We also began thinking about terrorism and the way it stoked our fears with the random nature of its execution. Anyone at any time could be a victim when a mundane object like a car was used as a weapon.
This fear is the very objective of terrorists. They want to terrorise and with our saturation coverage of their atrocities we unwittingly help them achieve their goals.
We allow ourselves to be terrorised.
Imagine if we called out the act for what it is really is: murder.
We criminalise the deed and disempower it. We remove that scary mystique that is attached to the word “terrorism”. We excise the political dimension.
It would be hard to call yourself a martyr when your target regards your atrocity as “criminal” rather than “act of terror”.
The man accused of causing even more mayhem in Melbourne when he ran down pedestrians was not a terrorist. He stands accused of murder and will be tried for that. He will in no way cast a political shadow over his act.
If convicted, he will spend the rest of his life in relative anonymity in some dank prison.
Terrorism is a performance act whose endgame is generating fear. Fear, in turn, leads to division, social upheaval, the tightening of laws and the creation of discomfort.
The mass media is the stage on which terrorists want to maximise the drama they create.
This creates a dilemma for news outlets. They have a duty to report the news but should avoid the temptation to sensationalise it.
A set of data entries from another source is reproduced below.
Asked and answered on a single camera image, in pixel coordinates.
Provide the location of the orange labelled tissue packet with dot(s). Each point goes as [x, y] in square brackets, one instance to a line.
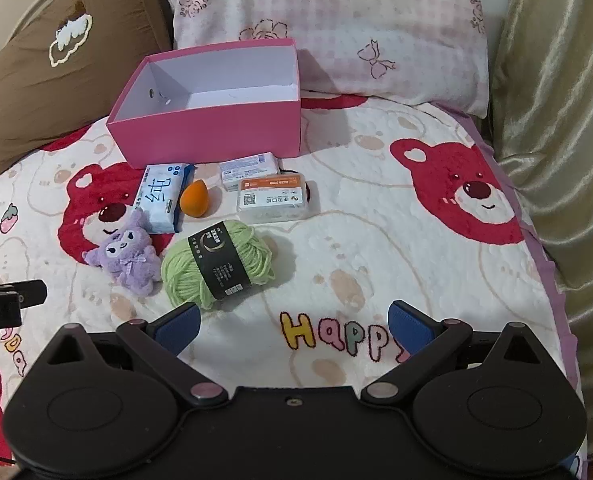
[274, 202]

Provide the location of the gold satin cloth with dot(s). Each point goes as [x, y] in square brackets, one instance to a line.
[561, 135]

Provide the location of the blue wet wipes pack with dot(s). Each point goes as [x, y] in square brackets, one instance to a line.
[159, 195]

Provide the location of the green yarn ball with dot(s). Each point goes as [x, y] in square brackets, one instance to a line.
[186, 265]

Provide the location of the bear printed blanket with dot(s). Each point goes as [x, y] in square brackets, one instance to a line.
[376, 240]

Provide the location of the pink cardboard box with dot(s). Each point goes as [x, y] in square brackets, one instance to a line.
[201, 130]

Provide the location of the pink checked pillow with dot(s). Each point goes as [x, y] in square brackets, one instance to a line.
[351, 25]

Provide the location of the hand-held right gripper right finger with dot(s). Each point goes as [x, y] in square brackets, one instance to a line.
[409, 327]

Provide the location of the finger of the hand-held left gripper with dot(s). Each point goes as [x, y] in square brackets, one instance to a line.
[31, 292]

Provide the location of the brown pillow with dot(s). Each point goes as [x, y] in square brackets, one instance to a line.
[36, 100]

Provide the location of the purple plush toy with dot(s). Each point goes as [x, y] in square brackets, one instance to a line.
[126, 255]

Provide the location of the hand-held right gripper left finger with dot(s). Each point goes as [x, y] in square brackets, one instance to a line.
[181, 327]

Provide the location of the white tissue packet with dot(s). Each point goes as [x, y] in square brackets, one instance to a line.
[249, 166]
Lurid, highly emotive headlines might get the audience in, but they also act as a force multiplier for terrorists.
Lessen the drama and you reduce the fear. Reduce the fear and you take power back from the people attempting to terrorise you.
That old post-911 message – Be Alert But Not Alarmed - was ridiculed by many but actually holds true.
The reality is more of us will die from cancer or road accidents than at the hands of terrorists. We should never lose sight of this perspective.